The surface is described in a flash: Two Mexican teenagers named Tenoch and Julio, one from a rich family, one middle class, are free for the summer when their girlfriends go to Europe. At a wedding they meet Luisa, 10 years older, the wife of a distant cousin; she's sexy and playful. They suggest a weekend trip to the legendary beach named Heaven's Mouth. When her husband cheats on her, she unexpectedly agrees, and they set out together on a lark.
This level could have been conventional but is anything but, as directed by Alfonso Cuaron, who co-wrote the screenplay with his brother Carlos. Luisa kids them about their sex lives in a lighthearted but tenacious way, until they have few secrets left, and at the same time she teases them with erotic possibilities. The movie is realistic about sex, which is to say, franker and healthier than the smutty evasions forced on American movies by the R rating. We feel a shock of recognition: This is what real people do and how they do it, sexually, and the MPAA has perverted a generation of American movies into puerile masturbatory snickering.
Whether Luisa will have sex with one or both of her new friends is not for me to reveal. More to the point is what she wants to teach them, which is that men and women learn to share sex as a treasure they must carry together without something spilling--that women are not prizes, conquests or targets, but the other half of a precarious unity. This is news to the boys, who are obsessed with orgasms (needless to say, their own).
The progress of that story provides the surface arc of the movie. Next to it, in a kind of parallel world, is the Mexico they are driving through. They pass police checkpoints, see drug busts and traffic accidents, drive past shanty towns, and are stopped at a roadblock of flowers by villagers demanding a donation for their queen--a girl in bridal white, representing the Virgin. "You have a beautiful queen," Luisa tells them. Yes, but the roadblock is genteel extortion. The queen has a sizable court that quietly hints a donation is in order.
At times during this journey the soundtrack goes silent and we hear a narrator who comments from outside the action, pointing out the village where Tenoch's nanny was born and left at 13 to seek work. Or a stretch of road where, two years earlier, there was a deadly accident. The narration and the roadside images are a reminder that in Mexico and many other countries a prosperous economy has left an uneducated and penniless peasantry behind.

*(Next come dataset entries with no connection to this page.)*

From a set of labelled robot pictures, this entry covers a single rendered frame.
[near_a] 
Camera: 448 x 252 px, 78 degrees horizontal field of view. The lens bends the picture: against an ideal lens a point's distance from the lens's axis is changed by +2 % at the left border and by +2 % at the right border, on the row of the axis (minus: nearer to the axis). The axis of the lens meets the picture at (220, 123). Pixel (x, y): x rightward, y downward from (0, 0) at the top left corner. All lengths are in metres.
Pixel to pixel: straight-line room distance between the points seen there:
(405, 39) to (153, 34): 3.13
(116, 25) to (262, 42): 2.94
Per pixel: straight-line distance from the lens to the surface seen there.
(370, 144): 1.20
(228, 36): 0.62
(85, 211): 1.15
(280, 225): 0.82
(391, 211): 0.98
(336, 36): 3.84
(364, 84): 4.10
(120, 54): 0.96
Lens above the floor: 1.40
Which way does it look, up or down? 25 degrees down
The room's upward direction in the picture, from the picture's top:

They arrive at the beach. They are greeted by a fisherman and his family, who have lived here for four generations, sell them fried fish, rent them a place to stay. This is an unspoiled paradise. (The narrator informs us the beach will be purchased for a tourist hotel, and the fisherman will abandon his way of life, go to the city in search of a job and finally come back here to work as a janitor.) Here the sexual intrigues which have been developing all along will find their conclusion.
Beneath these two levels (the coming-of-age journey, the two Mexicos) is hidden a third. I will say nothing about it, except to observe there are only two shots in the entire movie that reflect the inner reality of one of the characters. At the end, finally knowing everything, you think back through the film--or, as I was able to do, see it again.
Alfonso Cuaron is Mexican but his second and third features were big-budget American films. I thought "Great Expectations" (1998), with Ethan Hawke, Gwyneth Paltrow and Anne Bancroft, brought a freshness and visual excitement to the updated story. I liked "A Little Princess" (1995) even more. It is clear Cuaron is a gifted director, and here he does his best work to date. Why did he return to Mexico to make it? Because he has something to say about Mexico, obviously, and also because Jack Valenti and the MPAA have made it impossible for a movie like this to be produced in America. It is a perfect illustration of the need for a workable adult rating: too mature, thoughtful and frank for the R, but not in any sense pornographic. Why do serious film people not rise up in rage and tear down the rating system that infantilizes their work? The key performance is by Maribel Verdu as Luisa. She is the engine that drives every scene she's in, as she teases, quizzes, analyzes and lectures the boys, as if impatient with the task of turning them into beings fit to associate with an adult woman. In a sense she fills the standard role of the sexy older woman, so familiar from countless Hollywood comedies, but her character is so much more than that--wiser, sexier, more complex, happier, sadder. It is true, as some critics have observed, that "Y Tu Mama" is one of those movies where "after that summer, nothing would ever be the same again." Yes, but it redefines "nothing."